That Dolphin Show I Saw In Milwaukee

Last night, I was telling my oldest child about how my grandmother used to take my brother and I out of school for a day once a year, and she would take us different places in Milwaukee. She took us to the Milwaukee Art Museum, but she did that more than once and more than on the day with Nana because she managed the gift shop at one point and could get us in without charge. She took us to the Milwaukee Public Museum which had the Streets of Old Milwaukee exhibit. She took us to the downtown library, where you could check out an Atari 2600 and a game cartridge for blocks of an hour (and I foolishly picked Space Invaders, but my brother picked E.T.: The Extra-Terrestrial, so you can guess that was a long hour for us).

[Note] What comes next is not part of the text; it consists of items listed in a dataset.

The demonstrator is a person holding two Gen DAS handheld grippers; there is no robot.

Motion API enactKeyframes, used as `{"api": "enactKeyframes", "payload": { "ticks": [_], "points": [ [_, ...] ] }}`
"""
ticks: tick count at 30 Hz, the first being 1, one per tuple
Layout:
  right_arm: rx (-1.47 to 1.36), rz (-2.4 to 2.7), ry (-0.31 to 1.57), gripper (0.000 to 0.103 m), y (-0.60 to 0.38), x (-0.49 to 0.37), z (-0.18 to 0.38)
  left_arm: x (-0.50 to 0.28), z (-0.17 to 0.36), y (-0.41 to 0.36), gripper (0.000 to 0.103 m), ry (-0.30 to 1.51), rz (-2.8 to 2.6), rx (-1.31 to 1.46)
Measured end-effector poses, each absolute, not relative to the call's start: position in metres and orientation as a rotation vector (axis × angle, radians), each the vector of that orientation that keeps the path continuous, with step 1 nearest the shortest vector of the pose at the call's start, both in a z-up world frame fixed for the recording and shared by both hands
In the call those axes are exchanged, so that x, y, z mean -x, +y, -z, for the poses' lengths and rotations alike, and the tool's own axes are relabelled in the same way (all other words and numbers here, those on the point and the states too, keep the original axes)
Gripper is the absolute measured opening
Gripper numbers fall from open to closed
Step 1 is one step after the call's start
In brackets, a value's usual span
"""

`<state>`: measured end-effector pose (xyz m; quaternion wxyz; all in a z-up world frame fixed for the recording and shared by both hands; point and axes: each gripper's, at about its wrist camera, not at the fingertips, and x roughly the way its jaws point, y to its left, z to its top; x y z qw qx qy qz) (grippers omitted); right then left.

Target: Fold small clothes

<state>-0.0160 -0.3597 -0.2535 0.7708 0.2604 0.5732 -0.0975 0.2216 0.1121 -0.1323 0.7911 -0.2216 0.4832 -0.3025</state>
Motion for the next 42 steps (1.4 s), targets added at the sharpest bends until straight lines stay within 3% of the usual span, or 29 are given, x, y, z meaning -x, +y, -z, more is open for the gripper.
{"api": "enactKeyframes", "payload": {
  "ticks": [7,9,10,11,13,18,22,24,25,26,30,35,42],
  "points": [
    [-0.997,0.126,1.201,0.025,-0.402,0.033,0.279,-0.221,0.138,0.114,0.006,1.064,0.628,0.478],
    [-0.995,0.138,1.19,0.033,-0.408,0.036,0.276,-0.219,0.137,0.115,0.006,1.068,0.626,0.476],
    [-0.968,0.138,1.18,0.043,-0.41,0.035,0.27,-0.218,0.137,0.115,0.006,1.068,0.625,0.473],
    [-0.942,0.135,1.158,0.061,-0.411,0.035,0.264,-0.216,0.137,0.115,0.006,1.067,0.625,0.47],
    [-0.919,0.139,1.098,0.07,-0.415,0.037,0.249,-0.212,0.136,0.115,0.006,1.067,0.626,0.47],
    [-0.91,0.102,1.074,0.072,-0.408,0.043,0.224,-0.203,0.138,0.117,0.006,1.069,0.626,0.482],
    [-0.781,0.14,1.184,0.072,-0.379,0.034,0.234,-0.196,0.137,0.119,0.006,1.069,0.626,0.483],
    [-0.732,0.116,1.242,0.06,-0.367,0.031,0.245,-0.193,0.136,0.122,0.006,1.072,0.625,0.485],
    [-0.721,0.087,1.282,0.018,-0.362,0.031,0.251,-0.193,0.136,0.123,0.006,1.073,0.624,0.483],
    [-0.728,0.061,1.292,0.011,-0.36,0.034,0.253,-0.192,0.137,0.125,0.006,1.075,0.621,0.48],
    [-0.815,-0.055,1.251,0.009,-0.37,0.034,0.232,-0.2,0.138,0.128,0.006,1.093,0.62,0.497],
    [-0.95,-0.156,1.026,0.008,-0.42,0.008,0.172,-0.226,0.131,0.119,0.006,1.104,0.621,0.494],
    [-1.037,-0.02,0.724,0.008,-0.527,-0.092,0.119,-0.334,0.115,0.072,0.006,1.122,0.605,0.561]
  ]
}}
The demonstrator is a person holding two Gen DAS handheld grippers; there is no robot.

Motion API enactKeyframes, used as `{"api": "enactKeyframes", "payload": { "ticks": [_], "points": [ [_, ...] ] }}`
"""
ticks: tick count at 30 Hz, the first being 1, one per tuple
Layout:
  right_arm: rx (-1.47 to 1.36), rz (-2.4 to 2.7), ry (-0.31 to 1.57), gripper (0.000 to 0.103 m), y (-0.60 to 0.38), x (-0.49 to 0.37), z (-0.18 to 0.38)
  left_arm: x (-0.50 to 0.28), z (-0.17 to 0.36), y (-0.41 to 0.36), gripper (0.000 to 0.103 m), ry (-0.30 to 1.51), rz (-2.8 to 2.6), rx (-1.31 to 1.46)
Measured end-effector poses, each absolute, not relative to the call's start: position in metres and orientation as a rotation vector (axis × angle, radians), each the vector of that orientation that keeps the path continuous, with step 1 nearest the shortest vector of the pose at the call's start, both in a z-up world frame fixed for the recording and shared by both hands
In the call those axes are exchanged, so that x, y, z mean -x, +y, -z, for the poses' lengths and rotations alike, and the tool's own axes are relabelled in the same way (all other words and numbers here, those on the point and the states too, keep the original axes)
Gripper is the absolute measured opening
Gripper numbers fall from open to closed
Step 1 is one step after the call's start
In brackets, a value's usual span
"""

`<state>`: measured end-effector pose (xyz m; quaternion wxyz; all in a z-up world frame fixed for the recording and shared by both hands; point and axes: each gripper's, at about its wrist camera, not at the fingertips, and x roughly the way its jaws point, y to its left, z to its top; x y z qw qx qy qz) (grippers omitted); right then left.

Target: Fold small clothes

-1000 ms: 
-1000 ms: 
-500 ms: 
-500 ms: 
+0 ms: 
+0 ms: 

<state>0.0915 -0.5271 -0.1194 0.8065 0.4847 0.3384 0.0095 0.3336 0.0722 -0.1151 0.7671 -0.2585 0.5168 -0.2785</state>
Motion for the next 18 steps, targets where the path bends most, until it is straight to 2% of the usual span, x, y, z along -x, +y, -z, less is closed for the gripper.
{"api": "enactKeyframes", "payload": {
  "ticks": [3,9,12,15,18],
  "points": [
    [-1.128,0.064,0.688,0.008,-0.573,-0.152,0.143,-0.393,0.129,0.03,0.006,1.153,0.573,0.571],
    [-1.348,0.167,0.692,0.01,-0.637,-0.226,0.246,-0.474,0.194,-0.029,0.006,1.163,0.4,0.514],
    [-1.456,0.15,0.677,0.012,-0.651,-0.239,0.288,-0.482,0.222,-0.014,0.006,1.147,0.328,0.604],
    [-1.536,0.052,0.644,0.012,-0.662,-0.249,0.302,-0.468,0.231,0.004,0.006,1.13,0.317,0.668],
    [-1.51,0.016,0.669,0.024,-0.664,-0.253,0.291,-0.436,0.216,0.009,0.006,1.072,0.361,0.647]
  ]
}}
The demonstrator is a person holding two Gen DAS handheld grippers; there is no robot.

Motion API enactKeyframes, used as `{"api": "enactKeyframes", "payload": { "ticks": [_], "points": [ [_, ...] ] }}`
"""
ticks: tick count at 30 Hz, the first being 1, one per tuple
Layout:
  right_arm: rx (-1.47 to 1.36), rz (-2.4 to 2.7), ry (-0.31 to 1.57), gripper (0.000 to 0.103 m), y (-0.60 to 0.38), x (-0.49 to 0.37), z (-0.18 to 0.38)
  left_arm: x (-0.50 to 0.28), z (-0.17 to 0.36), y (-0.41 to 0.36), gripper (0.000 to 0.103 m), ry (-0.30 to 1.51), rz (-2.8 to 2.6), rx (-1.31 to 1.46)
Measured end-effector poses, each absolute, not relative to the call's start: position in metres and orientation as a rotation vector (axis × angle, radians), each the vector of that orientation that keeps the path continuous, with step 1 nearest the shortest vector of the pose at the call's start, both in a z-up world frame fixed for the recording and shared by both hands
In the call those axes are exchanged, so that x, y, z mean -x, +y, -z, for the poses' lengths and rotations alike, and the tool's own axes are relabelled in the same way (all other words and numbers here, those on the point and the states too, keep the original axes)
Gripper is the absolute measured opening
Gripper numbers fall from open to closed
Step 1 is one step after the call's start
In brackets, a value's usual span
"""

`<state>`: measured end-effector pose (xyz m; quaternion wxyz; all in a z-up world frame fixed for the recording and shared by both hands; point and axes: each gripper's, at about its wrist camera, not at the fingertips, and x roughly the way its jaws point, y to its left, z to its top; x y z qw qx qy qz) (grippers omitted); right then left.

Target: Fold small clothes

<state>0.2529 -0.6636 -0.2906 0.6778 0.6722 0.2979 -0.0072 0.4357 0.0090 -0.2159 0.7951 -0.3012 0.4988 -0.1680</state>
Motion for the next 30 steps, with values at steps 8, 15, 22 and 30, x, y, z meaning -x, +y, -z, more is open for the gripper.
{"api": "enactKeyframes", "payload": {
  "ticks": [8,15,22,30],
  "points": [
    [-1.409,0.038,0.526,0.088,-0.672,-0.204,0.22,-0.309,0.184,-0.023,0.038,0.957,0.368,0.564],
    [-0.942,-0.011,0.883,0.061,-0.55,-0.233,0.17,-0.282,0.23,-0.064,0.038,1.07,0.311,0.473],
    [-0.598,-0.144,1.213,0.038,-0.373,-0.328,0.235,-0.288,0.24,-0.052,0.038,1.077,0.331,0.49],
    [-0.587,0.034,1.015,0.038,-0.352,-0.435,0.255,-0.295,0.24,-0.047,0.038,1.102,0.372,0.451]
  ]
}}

And one time she took us to see the dolphin show at the Public Natatorium. In Milwaukee. Probably in the winter.

We didn’t actually see the dolphin show; as it was a school day and we were the only kids in the audience, the dolphin trainer had us come help with the show. So we held up fish whilst the dolphins leapt and held up the hoops the dolphins darted through. Although after the end of the show, I was feeling comfortable with the dolphins and reached for it, but the dolphin chattered in a way that scared me, so I backed off.

I told my son the story, and then I went to the Internet to back me up on this.

OnMilwaukee has stories about the public natatoria built in Milwaukee in the latter part of the nineteenth and the early twentieth centuries which include the first indoor pool in the United States. The Old Milwaukee blog has the rest of the story about how entrepreneurs briefly turned the last of the natatoria into a destination restaurant with the dolphin shows.

The dolphin shows. In a restaurant. In Milwaukee.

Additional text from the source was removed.